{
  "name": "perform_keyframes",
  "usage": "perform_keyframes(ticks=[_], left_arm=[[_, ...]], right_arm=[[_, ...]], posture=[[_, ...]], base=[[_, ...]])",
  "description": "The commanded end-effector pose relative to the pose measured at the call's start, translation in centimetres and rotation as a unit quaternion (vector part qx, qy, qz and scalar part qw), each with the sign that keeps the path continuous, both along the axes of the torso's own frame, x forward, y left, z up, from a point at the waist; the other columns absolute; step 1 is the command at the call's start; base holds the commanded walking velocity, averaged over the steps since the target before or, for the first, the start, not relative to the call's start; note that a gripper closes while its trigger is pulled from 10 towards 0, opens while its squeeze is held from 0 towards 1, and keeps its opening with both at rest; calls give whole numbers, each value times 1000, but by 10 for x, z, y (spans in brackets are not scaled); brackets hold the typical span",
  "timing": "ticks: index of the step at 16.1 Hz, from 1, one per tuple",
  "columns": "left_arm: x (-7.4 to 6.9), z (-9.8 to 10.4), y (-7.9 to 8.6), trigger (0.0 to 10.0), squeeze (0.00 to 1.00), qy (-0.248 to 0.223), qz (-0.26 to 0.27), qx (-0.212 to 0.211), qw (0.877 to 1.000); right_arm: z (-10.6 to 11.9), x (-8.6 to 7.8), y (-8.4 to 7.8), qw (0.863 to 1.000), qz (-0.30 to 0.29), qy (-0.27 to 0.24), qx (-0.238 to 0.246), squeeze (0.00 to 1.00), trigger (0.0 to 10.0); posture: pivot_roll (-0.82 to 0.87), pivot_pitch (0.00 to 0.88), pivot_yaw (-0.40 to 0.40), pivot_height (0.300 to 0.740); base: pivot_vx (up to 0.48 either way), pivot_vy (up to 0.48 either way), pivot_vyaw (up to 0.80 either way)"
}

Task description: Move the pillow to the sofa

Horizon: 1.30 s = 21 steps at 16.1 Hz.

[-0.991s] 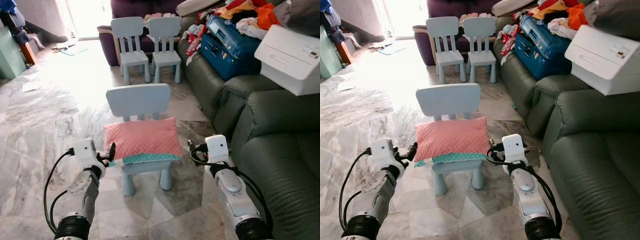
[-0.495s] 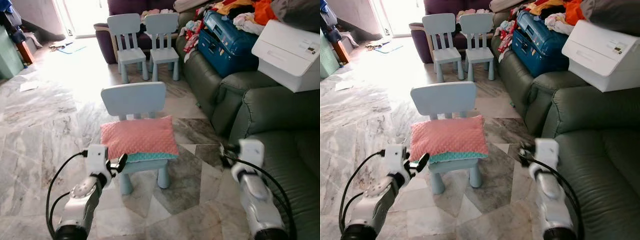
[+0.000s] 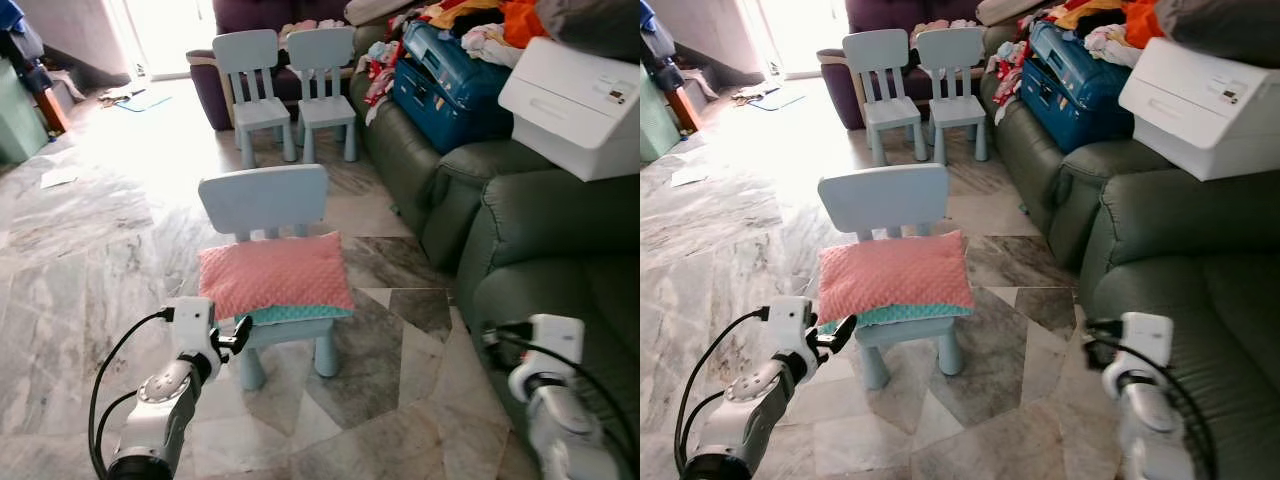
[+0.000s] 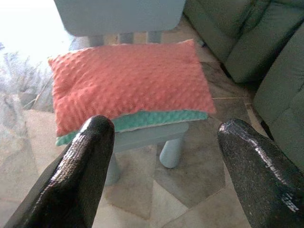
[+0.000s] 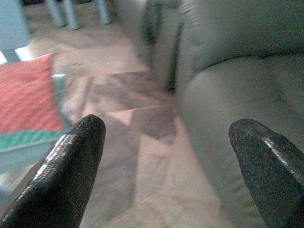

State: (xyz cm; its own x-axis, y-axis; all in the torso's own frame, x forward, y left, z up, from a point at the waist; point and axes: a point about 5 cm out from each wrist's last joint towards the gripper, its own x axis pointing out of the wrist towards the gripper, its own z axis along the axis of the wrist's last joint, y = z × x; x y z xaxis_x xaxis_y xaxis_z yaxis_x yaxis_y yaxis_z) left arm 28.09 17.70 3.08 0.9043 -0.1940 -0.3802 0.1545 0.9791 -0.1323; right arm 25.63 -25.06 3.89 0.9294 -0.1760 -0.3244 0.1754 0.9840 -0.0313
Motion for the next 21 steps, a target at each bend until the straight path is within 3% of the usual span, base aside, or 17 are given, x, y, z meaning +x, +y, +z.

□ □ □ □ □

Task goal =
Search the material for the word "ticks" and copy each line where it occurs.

Solution to this task =
  "usage": "perform_keyframes(ticks=[_], left_arm=[[_, ...]], right_arm=[[_, ...]], posture=[[_, ...]], base=[[_, ...]])",
  "timing": "ticks: index of the step at 16.1 Hz, from 1, one per tuple",

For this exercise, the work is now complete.